Rogoff: India's Modi Takes 'Very Radical' Cash Move

India’s government raised by 20 fold the limit on bonds that the central bank can use to mop up excess liquidity in the financial system.

The cap on the so-called Market Stabilization Scheme was increased to 6 trillion rupees ($87.9 billion) from 300 billion rupees for the year ending March 2017, according to a Reserve Bank of India statement. Banks have been flush with funds after Prime Minister Narendra Modi on Nov. 8 banned existing 500 rupee and 1,000 rupee notes in a bid to curb graft. That saw people rushing to deposit 8.45 trillion rupees of old bills with lenders.

“The size is much, much higher than the market expectation,” said Vijay Sharma, executive vice-president for fixed income in New Delhi at PNB Gilts. Policy makers are giving themselves “extra room to use if needed,” he said.

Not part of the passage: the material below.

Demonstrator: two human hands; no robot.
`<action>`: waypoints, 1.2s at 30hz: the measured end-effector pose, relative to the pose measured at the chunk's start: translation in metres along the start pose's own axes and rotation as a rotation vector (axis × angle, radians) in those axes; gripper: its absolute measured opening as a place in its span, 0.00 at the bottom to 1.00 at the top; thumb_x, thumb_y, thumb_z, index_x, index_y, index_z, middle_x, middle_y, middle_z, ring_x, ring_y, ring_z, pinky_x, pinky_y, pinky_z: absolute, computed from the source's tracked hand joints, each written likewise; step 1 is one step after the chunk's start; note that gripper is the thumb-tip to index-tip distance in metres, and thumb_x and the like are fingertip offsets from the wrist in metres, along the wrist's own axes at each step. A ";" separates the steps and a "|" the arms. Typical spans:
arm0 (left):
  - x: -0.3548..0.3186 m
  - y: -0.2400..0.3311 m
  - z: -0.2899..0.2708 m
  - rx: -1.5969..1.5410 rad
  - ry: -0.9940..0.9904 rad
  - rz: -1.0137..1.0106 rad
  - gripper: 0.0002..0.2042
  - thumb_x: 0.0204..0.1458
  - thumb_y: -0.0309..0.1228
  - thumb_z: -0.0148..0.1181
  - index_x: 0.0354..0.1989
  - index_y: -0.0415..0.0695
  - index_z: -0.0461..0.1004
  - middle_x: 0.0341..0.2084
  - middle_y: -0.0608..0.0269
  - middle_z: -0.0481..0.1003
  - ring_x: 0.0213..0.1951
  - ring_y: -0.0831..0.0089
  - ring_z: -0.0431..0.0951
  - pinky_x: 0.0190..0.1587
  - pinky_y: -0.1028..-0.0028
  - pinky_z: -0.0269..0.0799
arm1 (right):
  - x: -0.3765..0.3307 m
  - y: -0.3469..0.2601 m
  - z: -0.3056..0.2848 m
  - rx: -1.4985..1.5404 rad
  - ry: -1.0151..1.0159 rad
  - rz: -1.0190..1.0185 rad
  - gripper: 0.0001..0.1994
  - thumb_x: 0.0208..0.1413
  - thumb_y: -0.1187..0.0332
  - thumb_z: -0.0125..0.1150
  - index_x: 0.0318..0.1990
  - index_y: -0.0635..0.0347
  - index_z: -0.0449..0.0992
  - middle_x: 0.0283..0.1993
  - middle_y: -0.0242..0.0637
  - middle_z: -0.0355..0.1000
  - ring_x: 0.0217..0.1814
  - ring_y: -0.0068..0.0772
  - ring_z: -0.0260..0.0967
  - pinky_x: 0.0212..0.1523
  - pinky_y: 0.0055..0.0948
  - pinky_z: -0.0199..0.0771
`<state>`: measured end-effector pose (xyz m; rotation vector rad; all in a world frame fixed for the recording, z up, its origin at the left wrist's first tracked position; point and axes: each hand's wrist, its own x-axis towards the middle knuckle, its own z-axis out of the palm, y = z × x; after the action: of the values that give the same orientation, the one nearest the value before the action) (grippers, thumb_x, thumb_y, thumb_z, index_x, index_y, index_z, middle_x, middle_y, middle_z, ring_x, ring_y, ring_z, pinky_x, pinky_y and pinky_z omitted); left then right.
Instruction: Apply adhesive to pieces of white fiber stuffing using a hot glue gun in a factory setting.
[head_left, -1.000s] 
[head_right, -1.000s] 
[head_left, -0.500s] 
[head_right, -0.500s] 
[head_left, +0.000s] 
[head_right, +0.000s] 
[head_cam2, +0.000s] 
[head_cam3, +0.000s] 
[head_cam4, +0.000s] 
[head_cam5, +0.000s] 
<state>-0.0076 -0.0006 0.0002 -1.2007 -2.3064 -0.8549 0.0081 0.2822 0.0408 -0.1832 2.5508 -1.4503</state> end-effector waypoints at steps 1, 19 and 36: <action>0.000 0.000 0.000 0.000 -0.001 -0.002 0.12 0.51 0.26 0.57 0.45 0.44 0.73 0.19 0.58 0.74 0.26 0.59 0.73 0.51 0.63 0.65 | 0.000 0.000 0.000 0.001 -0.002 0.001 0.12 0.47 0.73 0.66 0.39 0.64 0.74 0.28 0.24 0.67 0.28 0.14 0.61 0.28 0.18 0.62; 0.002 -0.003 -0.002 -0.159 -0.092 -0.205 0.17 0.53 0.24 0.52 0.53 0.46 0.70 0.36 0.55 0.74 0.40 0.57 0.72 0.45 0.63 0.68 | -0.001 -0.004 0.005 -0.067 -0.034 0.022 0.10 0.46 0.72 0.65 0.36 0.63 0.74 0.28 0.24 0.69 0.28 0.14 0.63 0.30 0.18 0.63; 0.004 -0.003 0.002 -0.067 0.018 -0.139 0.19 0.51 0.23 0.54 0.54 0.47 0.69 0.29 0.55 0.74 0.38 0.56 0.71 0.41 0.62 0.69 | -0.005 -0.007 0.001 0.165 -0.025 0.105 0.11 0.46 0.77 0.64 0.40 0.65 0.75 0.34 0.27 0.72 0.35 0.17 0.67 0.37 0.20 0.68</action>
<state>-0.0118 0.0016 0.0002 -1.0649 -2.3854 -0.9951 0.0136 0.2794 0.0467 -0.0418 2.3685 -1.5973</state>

The central bank has announced a series of measures to suck out excess cash from the banking system following the government’s decision in early November. The RBI on Nov. 26 told lenders to set aside more deposits as reserves to curtail surging banking system liquidity and said it will review its decision on December 9 or earlier.

The cash-reserve ratio requirement will be reviewed immediately after the government issues an adequate amount of MSS bonds, RBI Governor Urjit Patel said in a Nov. 27 interview to Press Trust of India.

The central bank separately announced that it would sell 200 billion rupees of cash-management bills on Friday to augment its efforts to control system liquidity.

Bank stocks pared losses with the S&P BSE India Bank Index down 1 percent as of 2:55 p.m. in Mumbai, after dropping as much as 1.4 percent earlier. The yield on government notes due September 2026 rose two basis points to 6.24 percent, according to prices from the RBI’s trading system.